Sunday, April 5, 2009

Geometric vs. Arithmetic Average

In April 3's post, I referred to the geometric average. What in the world is that? Come on…You remember…You learned this in junior high school. Geometric average can best be understood in contrast to its cousin, arithmetic average.

Let’s say you’re talking to an investment advisor and he wants to give you a sense of what you might expect from a particular investment—maybe the stock market generally; or perhaps his own investment performance. He shows you a string of numbers for X years. Naturally, given the variation in returns from year to year, you want to get a sense of the average. The arithmetic average is simple enough: Add up all the annual returns and divide by X.

It’s simple, but it’s misleading. It leaves you with an inflated sense of the potential impact of the investment on your retirement assets. If you compound your investment at the arithmetic average rate, year after year, you’ll end up with a bigger number than you would in real life. That’s because variation in returns from year to year harms the overall long-term result. Up one year, down the next. The more the variation, the more the arithmetic average return overstates long-term performance. You may as well use your hat size.

What you really want to see—to squeeze out the impact of that variation on your projected future—is the geometric average return.

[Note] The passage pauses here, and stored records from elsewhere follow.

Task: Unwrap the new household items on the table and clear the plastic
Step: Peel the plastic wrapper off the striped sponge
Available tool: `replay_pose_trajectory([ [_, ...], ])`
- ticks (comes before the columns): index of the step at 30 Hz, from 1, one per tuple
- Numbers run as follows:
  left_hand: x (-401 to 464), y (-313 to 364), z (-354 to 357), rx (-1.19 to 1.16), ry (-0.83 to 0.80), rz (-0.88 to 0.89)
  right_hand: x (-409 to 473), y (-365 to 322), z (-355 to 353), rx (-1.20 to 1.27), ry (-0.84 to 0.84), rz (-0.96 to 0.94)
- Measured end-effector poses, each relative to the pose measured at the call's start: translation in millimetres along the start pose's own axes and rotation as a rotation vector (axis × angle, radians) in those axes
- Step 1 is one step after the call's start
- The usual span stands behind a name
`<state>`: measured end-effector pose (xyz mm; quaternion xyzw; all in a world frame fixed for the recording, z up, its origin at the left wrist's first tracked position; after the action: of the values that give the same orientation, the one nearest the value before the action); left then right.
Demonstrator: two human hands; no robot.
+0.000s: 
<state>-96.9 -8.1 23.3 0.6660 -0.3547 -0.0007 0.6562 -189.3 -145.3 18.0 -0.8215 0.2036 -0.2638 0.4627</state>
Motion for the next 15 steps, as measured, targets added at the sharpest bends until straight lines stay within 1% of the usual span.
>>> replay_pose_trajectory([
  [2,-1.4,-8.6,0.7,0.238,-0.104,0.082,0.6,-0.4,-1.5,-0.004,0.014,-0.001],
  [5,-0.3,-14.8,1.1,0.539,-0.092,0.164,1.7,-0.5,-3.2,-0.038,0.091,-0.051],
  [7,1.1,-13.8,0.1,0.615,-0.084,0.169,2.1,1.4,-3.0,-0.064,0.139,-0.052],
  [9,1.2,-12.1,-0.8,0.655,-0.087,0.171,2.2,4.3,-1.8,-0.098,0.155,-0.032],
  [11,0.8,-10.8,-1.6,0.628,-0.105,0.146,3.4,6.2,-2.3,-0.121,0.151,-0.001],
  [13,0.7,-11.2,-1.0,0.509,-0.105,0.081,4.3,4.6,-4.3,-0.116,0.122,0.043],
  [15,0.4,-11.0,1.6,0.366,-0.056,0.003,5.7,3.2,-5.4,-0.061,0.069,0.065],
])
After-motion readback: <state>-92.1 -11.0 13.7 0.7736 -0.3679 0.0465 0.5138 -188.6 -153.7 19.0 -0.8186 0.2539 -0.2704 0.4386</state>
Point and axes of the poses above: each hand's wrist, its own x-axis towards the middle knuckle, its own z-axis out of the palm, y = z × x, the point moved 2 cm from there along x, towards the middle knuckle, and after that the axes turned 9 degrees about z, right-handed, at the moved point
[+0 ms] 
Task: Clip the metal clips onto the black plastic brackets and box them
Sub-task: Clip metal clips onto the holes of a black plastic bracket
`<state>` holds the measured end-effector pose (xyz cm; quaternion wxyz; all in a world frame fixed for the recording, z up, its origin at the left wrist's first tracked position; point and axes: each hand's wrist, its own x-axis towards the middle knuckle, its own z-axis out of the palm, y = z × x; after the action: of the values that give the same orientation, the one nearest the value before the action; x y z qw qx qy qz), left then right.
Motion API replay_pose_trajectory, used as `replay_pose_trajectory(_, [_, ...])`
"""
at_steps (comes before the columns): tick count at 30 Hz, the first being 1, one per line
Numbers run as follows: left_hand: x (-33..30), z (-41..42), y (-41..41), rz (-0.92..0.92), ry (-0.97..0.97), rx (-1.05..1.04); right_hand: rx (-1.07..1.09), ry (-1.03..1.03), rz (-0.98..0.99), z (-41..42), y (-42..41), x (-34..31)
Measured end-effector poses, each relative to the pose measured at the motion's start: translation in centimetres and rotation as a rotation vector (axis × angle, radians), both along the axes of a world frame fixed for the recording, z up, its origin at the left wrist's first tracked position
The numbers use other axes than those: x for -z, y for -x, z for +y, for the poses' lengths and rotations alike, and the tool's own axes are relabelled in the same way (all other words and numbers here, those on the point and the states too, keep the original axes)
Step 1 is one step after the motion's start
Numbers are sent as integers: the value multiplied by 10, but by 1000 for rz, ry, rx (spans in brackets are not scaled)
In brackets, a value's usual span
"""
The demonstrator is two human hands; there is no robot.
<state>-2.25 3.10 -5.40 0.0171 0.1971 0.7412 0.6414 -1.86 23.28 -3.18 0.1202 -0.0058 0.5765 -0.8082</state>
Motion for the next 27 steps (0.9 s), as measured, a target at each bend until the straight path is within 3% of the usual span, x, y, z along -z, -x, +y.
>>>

Using that average, if you compound your investment at that rate for X years, you’ll get a realistic idea of what your assets would actually look like in real life over that period.

The actual formula for computing geometric return is kinda’ complicated, but spreadsheet programs like Microsoft Excel make it easy by including a function that computes the geometric average of a string of numbers. (In the case of Excel, it’s “Geomean(String of Numbers).” To make it work, you add one to each number in the string; apply the Geomean function, and then subtract one form the result.)

By their nature, the geometric average is always smaller than the arithmetic average (except where all numbers are identical, which never happens in real life). So if anyone quotes you the arithmetic average performance of an investment, beware. Intentionally or not, he is being misleading.

Oh, one more thing. Past average performance is not a predictor of future performance, so either average is misleading in that sense. But at least the geometric average is misleading in only one way, whereas the arithmetic average is doubly so.